Tuesday, November 13, 2007

FAMILY IN CRISIS

Mari A. Schaefer

Nov. 4--As coach of the Eagles, Andy Reid has excelled at keeping the lid on, brushing off questions about team controversies with a countenance as stony as Mount Rushmore.

That lid grew airtight when it came to problems at home, with Reid bolting from briefings when anyone dared to broach his sons' legal woes.

It therefore fell to a Montgomery County judge last week to publicly reckon with the dynamics of what he deemed "a family in crisis."

In skewering the structure and supervision in the Reids' Main Line home, Judge Steven T. O'Neill raised the conundrum facing countless other homes in which drug-addicted adult children still live: What is the parents' responsibility -- let alone their ability -- to monitor and control their grown children?

"You've got to take accountability of what goes on in the house," O'Neill told Reid and his wife, Tammy, in an extraordinary lecture Thursday at the Montgomery County Courthouse in Norristown.

His remarks came as O'Neill sent the Reids' two oldest sons -- Garrett, 24, and Britt, 22 -- to county prison for up to 23 months each on gun- and drug-related crimes.

The sentencing hearing also laid bare the depths and duration of the Reid brothers' drug dependencies.

A presentence investigation revealed Garrett Reid to have been a street dealer in North Philadelphia and on the Main Line. Britt Reid's addiction, the investigation found, began at age 14 with painkillers prescribed after he hurt his back lifting weights at Harriton High School in Lower Merion Township.

He remains addicted to painkillers.

O'Neill reviewed those histories before a courtroom audience already stunned by news that 89 pills had been found that morning in Garrett Reid's jail cell as he was being brought to court.

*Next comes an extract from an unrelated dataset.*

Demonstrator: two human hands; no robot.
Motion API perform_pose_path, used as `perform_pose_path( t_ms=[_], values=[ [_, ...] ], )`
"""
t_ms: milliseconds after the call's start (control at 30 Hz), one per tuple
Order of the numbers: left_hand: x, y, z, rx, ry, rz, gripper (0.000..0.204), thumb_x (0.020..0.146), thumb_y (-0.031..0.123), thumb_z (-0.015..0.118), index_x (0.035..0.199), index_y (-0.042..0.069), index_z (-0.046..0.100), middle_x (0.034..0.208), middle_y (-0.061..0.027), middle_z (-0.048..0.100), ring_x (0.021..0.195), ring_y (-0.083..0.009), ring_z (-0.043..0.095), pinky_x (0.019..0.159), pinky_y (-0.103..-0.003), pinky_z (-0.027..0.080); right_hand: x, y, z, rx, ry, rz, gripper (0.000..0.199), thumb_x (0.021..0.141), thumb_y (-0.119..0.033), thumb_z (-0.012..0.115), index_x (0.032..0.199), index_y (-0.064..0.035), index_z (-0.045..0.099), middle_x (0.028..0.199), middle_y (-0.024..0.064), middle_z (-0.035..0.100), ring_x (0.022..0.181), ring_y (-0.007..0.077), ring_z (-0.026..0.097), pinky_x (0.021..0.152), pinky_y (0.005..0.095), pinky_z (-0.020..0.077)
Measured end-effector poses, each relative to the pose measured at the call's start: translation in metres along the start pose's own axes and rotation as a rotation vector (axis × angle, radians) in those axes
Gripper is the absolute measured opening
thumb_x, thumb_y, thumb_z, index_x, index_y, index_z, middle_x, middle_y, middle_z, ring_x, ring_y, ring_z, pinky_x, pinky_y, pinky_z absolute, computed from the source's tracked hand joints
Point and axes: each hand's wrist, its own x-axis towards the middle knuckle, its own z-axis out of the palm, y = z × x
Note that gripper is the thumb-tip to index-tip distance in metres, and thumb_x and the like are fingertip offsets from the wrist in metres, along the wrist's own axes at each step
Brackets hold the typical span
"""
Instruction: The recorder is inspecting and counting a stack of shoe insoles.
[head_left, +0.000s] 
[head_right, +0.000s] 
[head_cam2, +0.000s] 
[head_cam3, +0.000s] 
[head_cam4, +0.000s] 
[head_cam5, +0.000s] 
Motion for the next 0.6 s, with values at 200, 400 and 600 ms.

Investigators concluded he had concealed them in his rectum before arriving at prison Tuesday evening. He had been ordered there after failing a routine drug test, and now faces additional charges of smuggling contraband.

"I have some real difficulty with the structure in which these two boys live," O'Neill said, noting the guns, ammunition and assortment of drugs that at various times had been in the Reids' home and cars. "What is the supervision?"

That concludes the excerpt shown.